0063881 - Tribunal da Relação de Lisboa
Tribunal da Relação de LisboaTRL
Relator: Soares de Andrade
Processo: 0063881
ACORDAO
Descritores: Arrendamento urbano, Arrendamento para habitação, Senhorio, Usufrutuário, Morte, Notificação, Inquilino, Ónus da alegação, Ónus da prova, Sentença, Pronúncia, Falta, Nulidade
Votação: Unanimidade
Meio Processual: Apelação
Nr Convencional: JTRL00010016
Nr Documento: RL199304200063881
Fontes: DGSI: https://www.dgsi.pt/jtrl.nsf/33182fc732316039802565fa00497eec/ba248e24ab88882f802568030001831f
Sumário
I - Os arrendatários de um andar são terceiros em relação a quem sucedeu, como proprietário, ao proprietário de raíz, em inventário por morte deste, a que se seguiu a morte da usufrutuária, com quem tinham acordado a cedência do andar.
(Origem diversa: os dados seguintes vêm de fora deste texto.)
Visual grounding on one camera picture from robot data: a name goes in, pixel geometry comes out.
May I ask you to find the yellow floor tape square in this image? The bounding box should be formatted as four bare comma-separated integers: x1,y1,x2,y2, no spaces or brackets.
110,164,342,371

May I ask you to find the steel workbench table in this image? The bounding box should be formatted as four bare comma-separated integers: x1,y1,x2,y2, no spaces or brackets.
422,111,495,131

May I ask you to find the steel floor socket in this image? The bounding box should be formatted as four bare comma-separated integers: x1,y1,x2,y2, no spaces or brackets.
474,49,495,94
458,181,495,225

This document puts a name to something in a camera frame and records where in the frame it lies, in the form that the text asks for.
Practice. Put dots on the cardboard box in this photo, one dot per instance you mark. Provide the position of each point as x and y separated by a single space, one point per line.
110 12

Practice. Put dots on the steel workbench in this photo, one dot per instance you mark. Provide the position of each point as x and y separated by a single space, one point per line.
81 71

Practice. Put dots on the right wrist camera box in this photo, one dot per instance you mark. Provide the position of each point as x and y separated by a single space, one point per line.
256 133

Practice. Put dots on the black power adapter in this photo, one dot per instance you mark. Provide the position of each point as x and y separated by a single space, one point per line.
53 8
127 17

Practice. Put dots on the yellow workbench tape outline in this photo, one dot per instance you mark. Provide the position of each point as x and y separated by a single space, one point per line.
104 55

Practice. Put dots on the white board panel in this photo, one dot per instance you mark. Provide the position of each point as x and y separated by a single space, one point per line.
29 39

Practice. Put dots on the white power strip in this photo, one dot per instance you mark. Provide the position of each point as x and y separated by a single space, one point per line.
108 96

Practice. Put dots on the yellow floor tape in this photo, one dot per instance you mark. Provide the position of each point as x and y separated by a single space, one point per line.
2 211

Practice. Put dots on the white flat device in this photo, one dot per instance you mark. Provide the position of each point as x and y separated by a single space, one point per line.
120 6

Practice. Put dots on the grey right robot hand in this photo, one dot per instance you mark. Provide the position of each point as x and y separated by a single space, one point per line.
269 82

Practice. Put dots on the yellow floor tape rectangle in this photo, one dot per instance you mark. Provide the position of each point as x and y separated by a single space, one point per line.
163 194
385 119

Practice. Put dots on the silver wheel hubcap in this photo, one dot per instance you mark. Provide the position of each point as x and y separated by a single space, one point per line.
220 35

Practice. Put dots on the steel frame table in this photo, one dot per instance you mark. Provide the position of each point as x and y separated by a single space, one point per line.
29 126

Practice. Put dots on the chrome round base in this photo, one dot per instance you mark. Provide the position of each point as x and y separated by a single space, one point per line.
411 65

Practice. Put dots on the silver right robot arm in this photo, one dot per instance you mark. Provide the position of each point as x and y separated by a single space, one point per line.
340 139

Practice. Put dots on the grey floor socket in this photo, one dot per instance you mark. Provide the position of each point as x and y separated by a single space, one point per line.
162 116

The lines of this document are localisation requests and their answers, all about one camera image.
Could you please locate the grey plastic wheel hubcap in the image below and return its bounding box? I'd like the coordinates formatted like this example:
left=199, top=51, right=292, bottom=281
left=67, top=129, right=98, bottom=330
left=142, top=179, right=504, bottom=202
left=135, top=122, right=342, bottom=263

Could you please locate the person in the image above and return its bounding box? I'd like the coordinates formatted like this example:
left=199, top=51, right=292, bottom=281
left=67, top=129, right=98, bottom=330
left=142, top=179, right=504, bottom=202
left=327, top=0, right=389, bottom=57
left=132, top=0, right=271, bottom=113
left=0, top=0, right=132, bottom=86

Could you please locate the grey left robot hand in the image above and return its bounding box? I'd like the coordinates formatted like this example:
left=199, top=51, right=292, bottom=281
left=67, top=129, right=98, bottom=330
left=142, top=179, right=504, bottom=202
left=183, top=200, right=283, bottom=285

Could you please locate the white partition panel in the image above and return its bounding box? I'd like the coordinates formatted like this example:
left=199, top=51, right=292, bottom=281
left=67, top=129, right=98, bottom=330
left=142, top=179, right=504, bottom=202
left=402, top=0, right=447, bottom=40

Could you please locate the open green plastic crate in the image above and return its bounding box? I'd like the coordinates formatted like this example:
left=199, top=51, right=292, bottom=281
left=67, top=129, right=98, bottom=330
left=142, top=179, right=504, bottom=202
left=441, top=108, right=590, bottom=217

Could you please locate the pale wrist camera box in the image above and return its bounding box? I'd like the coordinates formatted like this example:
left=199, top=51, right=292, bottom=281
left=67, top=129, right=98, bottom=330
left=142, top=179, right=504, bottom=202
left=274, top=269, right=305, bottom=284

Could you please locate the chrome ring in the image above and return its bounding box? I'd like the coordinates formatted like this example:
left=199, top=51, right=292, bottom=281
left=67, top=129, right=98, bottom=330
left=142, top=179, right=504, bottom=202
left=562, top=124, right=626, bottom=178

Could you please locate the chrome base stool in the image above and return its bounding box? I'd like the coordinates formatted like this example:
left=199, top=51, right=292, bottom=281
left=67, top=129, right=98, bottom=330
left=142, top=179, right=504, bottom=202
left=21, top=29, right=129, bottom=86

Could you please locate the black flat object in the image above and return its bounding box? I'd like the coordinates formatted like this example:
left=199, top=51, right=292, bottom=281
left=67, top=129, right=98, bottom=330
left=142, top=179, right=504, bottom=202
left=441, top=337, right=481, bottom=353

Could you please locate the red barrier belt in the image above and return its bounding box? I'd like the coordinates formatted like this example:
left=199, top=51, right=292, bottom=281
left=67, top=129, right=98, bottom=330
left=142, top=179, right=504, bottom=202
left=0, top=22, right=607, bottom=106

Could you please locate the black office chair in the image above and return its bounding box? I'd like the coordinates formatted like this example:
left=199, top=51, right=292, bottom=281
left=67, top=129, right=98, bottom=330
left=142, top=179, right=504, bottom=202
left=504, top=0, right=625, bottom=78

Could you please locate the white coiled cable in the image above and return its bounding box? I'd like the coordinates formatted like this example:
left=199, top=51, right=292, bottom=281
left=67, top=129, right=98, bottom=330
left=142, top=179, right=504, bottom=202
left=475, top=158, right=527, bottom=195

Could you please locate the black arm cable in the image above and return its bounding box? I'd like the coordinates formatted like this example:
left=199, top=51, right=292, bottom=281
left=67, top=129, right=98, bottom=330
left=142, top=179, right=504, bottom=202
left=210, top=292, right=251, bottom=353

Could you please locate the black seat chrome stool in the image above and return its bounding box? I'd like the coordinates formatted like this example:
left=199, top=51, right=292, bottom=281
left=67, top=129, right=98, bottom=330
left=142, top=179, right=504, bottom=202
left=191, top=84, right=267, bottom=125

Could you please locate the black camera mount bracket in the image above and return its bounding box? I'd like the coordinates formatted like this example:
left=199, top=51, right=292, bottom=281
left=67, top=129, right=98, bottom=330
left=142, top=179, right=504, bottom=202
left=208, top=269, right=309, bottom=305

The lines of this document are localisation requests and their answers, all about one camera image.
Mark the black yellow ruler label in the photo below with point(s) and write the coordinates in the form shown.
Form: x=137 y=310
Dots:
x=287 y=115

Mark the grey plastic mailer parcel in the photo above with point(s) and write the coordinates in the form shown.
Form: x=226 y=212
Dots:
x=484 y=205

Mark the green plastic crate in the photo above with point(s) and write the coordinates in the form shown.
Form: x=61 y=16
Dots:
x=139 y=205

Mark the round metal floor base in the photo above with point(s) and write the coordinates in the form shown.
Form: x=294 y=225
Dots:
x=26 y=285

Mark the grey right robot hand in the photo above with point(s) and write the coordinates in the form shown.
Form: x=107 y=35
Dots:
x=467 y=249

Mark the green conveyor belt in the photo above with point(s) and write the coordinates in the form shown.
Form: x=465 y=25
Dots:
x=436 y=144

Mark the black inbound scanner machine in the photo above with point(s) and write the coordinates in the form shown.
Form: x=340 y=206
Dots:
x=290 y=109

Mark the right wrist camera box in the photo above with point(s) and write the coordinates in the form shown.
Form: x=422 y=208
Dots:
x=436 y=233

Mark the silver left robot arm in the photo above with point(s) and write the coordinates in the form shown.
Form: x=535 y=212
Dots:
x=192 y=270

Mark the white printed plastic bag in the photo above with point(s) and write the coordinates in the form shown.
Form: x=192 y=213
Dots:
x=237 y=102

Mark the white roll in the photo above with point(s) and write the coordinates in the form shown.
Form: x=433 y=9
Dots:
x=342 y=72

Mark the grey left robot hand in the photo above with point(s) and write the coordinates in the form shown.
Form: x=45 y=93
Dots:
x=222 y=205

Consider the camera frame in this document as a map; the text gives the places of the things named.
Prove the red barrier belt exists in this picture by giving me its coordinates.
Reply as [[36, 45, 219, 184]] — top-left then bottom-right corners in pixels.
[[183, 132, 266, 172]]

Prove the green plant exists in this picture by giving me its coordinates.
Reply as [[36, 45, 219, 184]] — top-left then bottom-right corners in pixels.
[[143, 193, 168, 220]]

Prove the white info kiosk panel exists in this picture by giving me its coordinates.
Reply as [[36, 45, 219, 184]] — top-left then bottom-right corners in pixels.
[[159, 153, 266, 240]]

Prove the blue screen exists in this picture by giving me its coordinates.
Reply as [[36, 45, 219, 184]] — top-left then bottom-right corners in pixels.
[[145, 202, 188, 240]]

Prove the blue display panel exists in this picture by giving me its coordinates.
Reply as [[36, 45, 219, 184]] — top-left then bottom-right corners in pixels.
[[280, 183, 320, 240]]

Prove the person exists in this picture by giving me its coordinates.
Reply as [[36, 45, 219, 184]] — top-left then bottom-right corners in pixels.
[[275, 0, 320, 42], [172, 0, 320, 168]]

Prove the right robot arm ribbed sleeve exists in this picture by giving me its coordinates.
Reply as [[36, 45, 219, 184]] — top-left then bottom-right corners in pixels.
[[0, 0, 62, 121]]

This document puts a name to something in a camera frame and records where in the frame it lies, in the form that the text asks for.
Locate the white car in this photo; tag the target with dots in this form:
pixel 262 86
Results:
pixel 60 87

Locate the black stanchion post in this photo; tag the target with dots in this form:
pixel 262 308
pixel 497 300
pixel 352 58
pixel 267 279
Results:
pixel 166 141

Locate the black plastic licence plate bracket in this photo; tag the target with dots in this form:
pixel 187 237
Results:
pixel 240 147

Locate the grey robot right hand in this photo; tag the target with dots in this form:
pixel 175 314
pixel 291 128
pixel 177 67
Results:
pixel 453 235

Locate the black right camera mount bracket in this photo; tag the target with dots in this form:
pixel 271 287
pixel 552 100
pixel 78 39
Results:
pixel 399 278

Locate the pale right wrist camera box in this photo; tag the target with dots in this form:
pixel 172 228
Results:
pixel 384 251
II - Era aos arrendatários que incumbia a alegação e a prova da notificação de quem sucedeu, como senhorio, após a morte do usufrutuário, para os efeitos do revogado n. 2 do artigo 1051 do CC. III - A nulidade contemplada no artigo 668, n. 1, a) do CPC só existe em relação a questões essenciais para a solução do pleito ou que não estejam prejudicadas pela solução dada a outras.